Definire il percorso artistico della Tony Iommi's band è un compito particolarmente arduo. Come molti sanno dopo la dipartita di Ozzy Osbourne, prima, e di James Dio, poi, il progetto Black Sabbath è stata una girandola di musicisti in cui decine e e decine di nomi illustri vi hanno fatto parte, quindi è difficile dire che la band sia stata legata ad un particolare genere nel corso della sua lunga carriera. Cambiano i Line-up, chiaramente cambia anche lo stile.

Ci troviamo nella seconda metà degli anni '80, dopo il mediocre successo di 'Born Again' (con Ian Gillian alla voce) il gruppo si scioglie completamente e Iommi si dedica ai suoi progetti solisti firmati comunque BS. Dopo una marea di collaborazioni (una tra tutte quella con Glenn Hughes per 'Seventh Star') Iommi ripristina l'ordine con una formazione stabile che vede Cozy Powell alla batteria, Lawrence Cottle (succeduto poi da Neil Murray) al basso ed uno straordinario Tony Martin alla voce.

Il nuovo singer rimarca lo stile del predecessore R.J. Dio ma porta alla band un forte cambiamento di genere: dimentichiamoci del doom dei primi lavori o dell'hard rock in stile Rainbow del secondo periodo, ora possiamo parlare di vero e proprio Epic Metal sia per la musica, che per i testi riguardanti diavoli, legioni di cavalieri, paura e morte (per carità non confondiamoli col Satanismo!). È in questi anni che vengono sfornati 3 capolavori come 'The eternal idol', 'Headless Cross' e 'Tyr'. Dopo tale premessa possiamo accingerci ad esporre il 2° lavoro di questo fantastico tridente. Il disco si apre con l'intro di tastiera (suonata dal session-man Geoff Nichols) "Gates of Hell" che ricorda in chiave particolarmente oscura il preludio di '2112' dei Rush.
Quando l'immaginazione si spinge verso chiese sconsacrate e cripte semi buie ecco che sentiamo l'esplodere di una batteria tanto geometrica quanto possente avvolta poi da una chitarra che presenta un suono differente da quello che eravamo abituati a sentire, ora il riverbero la fa riecheggiare nell'oscurità, ma possiamo comunque dire che il riff rimane di puro stampo Iommi. È il momento della Title Track che indica la direzione verso cui andrà tutto il disco: voci acute e incisive, sezioni ritmiche precise e di grande impatto sonoro ed una chitarra imperiale ma che non invade gli spazi altrui (al contrario di quanto si è sentito nel Live Evil).
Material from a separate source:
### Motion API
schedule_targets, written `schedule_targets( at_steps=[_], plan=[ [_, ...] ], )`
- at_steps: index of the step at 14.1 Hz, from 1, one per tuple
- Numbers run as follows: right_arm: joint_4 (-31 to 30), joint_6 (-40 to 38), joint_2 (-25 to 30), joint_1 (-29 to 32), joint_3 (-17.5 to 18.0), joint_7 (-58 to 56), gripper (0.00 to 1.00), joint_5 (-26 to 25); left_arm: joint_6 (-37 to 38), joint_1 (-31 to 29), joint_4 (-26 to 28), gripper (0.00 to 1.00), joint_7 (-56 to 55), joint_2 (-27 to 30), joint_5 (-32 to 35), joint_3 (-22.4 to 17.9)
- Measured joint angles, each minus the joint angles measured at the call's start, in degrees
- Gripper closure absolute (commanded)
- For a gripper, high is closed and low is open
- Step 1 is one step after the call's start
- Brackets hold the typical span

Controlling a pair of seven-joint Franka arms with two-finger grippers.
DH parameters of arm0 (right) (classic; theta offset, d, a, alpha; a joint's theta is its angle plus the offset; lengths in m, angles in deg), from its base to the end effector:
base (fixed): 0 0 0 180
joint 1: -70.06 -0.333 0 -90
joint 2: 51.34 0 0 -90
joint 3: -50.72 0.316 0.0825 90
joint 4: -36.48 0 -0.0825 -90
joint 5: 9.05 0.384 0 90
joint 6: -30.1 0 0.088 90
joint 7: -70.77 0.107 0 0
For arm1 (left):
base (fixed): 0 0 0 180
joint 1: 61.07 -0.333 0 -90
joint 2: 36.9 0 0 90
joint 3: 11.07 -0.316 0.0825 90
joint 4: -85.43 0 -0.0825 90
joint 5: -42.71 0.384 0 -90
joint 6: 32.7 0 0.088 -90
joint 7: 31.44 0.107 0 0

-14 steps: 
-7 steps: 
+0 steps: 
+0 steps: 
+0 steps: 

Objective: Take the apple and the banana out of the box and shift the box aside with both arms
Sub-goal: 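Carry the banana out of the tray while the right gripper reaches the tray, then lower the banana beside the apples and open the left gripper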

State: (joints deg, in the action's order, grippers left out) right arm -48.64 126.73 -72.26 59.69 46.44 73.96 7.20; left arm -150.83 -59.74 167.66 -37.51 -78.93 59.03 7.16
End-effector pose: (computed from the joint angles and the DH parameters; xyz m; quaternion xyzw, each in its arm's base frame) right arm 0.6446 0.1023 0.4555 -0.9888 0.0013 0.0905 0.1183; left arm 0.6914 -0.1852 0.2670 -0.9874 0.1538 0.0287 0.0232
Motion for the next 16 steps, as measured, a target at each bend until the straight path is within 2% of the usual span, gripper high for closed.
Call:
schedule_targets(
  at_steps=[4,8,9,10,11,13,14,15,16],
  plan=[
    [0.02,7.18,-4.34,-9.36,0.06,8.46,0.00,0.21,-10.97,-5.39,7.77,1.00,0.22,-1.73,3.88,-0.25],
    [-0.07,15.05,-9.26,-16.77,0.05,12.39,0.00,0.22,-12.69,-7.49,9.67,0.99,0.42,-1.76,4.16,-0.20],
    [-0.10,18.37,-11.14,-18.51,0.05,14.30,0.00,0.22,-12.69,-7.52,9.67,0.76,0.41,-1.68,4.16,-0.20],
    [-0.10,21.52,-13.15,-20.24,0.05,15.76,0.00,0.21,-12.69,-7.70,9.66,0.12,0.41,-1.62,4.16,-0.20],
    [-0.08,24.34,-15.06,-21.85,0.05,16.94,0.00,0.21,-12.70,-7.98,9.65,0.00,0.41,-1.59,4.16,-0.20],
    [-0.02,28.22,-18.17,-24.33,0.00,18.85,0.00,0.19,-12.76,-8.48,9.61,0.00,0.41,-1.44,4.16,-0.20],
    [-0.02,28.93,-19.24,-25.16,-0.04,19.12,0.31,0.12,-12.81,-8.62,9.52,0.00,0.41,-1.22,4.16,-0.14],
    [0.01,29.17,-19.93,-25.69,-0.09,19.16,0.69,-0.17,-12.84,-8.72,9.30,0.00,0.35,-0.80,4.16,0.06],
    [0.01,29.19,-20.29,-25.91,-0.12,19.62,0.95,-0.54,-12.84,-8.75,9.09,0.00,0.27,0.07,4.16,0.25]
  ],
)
"Devil & daughter" è il pezzo hard rock anni '80 per eccellenza, proprio in stile Dokken, la voce inizia a scaldarsi e gli archi aumentano la loro presenza, inoltre non c'è bisogno di dire quanto l'assolo di chitarra sia magistrale: inizia con un susseguirsi lineare ed andante di poche note su una semplicissima pentatonica per poi sfociare su un tapping a tutta forza. "When Death Calls" è il brano che vale tutto l'album, si apre con un connubio intimo tra voce e tastiere, ma quando parte il ritornello alcune linee di chitarra ci fanno ricordare vagamente i vecchi tempi di 'Electric Funeral' o 'Iron Man'. Intanto che scende qualche lacrima di Nostalgia "Kill in the spirit world" ci ritira su con una melodia che poco ha a che fare con i BS, tale impressione viene però spazzata via quando poco dopo il 2° minuto si giunge al giro classico rock metal LA- SOL FA in 4/4 che accompagna l'assolo (un pò come "Beyond The Realms Of Death" dei Judas Priest), ma ciò non smentisce la bellezza del pezzo.
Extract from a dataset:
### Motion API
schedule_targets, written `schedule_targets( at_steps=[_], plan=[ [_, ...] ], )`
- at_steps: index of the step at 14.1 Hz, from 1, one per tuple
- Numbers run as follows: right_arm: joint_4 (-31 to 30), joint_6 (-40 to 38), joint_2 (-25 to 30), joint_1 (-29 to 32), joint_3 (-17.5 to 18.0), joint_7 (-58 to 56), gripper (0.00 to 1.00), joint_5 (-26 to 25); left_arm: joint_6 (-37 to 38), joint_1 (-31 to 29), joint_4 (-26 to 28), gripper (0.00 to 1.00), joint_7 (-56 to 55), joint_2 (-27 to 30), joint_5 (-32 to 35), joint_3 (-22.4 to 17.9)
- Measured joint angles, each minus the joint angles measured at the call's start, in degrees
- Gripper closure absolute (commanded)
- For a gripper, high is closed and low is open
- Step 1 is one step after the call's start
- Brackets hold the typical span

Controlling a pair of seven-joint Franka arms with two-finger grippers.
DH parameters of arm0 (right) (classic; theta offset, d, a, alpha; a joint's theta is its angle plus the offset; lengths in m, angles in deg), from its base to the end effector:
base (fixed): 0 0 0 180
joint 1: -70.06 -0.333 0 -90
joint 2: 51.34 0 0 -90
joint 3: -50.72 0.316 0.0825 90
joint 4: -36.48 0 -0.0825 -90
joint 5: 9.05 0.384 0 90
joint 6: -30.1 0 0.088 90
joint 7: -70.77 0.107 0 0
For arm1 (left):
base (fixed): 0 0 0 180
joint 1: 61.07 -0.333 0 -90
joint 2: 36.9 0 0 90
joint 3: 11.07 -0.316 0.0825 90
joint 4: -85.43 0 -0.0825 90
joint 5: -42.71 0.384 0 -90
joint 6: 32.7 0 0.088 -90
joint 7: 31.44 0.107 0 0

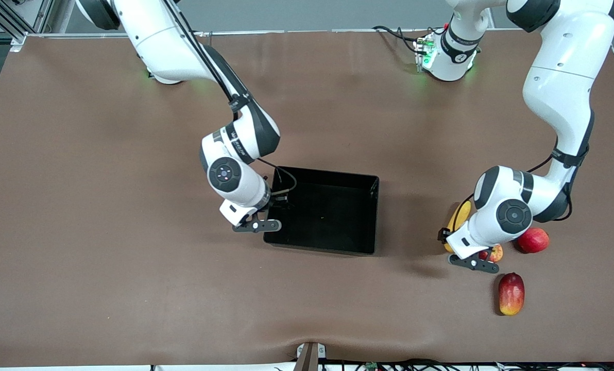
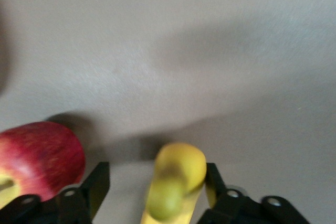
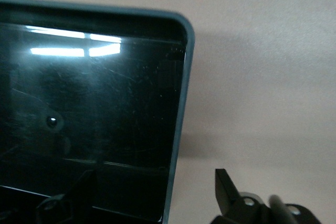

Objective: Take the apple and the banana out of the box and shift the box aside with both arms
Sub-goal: 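Lower the banana beside the apples and open the left gripper, then drag the tray with the right gripper while the left gripper withdraws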

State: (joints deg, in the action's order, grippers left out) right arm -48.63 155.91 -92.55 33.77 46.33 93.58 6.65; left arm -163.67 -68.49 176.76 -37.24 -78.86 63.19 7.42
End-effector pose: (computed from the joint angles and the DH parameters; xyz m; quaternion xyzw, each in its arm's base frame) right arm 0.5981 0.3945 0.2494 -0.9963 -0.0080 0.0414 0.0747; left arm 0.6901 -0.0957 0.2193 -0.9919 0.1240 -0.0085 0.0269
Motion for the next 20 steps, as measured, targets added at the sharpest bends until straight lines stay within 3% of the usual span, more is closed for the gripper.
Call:
schedule_targets(
  at_steps=[1,8,13,16,20],
  plan=[
    [0.01,-0.01,-0.07,-0.04,-0.01,1.15,1.00,-0.16,0.29,0.01,-0.15,0.00,-0.09,1.38,0.00,0.18],
    [0.06,-0.31,-0.11,-0.16,-0.12,4.01,1.00,-1.18,13.86,-0.18,-1.72,0.00,-0.26,16.85,-3.61,0.61],
    [1.17,-2.15,0.11,0.11,-0.85,4.36,1.00,-1.19,24.79,-0.40,-7.38,0.00,-0.22,22.47,-5.40,0.57],
    [4.73,-10.29,2.03,3.60,-1.85,2.89,1.00,-1.45,28.62,-1.09,-8.26,0.00,0.13,26.36,-5.97,0.49],
    [6.88,-23.60,8.97,13.02,-2.27,-2.78,1.00,-1.62,31.50,-1.86,-8.30,0.00,0.38,30.75,-9.17,0.54]
  ],
)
"Call of the Wind" sembra un'appendice della track precedente, non dice nulla di nouvo: tempo smezzato sul bridge ma con la presenza una nota amara, ovvero il coro alla Duran Duran nel ritornello, purtroppo è lo spirito del tempo. "Black Moon" riporta un sound rock blues in memoria forse del decennio precedente a questo, il tutto però cozza leggermente con un solo questa volta "metalleggiante", ciò nonostante questi 3 accordi in 12 battute non possono che farti pensare "Long Live R'n'R!". Per concludere abbiamo "Nightwing", una ballad che merita di stare alla fine di un disco massiccio come questo, la struttura è la solita: una chitarra arpeggiata susseguita da riff che come "When Death Calls" rimurginano tempi ormai lontani.
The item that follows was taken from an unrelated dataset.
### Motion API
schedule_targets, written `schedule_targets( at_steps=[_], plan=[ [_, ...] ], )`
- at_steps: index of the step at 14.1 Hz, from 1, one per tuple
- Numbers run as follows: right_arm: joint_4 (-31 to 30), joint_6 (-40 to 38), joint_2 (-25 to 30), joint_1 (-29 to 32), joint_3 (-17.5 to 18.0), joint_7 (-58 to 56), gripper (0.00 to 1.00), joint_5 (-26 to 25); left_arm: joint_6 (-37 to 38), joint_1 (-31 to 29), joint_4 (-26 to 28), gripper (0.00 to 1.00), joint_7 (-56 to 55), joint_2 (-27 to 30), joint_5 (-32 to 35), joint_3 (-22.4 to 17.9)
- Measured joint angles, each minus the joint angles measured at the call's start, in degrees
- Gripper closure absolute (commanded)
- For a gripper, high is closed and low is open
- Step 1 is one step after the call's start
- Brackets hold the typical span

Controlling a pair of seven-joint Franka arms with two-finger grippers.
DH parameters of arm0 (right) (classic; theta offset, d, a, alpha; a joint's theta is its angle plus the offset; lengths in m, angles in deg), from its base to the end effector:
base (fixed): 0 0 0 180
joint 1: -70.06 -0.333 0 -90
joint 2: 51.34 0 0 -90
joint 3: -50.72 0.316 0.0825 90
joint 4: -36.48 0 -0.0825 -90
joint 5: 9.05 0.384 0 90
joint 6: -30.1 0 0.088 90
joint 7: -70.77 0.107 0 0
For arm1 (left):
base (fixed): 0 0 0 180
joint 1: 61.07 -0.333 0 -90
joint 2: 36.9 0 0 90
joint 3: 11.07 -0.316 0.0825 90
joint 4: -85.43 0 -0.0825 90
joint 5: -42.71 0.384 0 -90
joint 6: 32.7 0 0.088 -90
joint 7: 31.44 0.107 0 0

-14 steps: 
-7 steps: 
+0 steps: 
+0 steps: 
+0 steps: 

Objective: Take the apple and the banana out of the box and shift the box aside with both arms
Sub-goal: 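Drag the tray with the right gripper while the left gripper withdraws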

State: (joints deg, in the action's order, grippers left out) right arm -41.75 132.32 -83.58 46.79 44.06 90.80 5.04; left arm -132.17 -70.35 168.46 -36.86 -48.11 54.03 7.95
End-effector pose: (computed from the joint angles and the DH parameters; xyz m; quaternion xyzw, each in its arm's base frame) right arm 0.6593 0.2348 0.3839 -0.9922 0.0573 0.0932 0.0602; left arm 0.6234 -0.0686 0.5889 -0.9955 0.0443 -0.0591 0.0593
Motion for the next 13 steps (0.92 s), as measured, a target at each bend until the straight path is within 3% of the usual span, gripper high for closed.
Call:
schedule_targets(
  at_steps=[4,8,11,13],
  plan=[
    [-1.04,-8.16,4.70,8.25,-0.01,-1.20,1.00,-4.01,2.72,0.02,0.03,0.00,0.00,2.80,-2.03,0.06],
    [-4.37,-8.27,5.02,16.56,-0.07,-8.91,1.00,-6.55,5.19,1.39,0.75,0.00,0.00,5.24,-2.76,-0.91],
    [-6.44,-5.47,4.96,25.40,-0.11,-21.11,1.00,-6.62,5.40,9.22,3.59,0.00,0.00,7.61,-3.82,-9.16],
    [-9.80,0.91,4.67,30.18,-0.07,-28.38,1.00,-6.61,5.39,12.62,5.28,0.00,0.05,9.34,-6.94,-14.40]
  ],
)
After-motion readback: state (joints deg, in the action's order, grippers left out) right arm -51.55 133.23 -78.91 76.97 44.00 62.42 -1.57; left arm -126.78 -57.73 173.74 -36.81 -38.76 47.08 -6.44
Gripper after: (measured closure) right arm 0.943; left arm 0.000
Come ho detto all'inizio, questo gruppo ha passato una moltitudine di fasi differenti, ma ha saputo tener testa ad ogni cambiamento. Certamente, 'Headless Cross' non è un disco che ha segnato la storia come "Paranoid" o "Master of Reality", ormai si tratta di tutt'altra musica ma pur sempre buona musica. Voto pieno và dato a Cozy Powell e Tony Martin forse troppo sottovalutato dalle critiche. Se siete degli Osbourniani vi dispenso dell'ascolto, per tutti gli altri, godetevi questa piccola pietra miliare.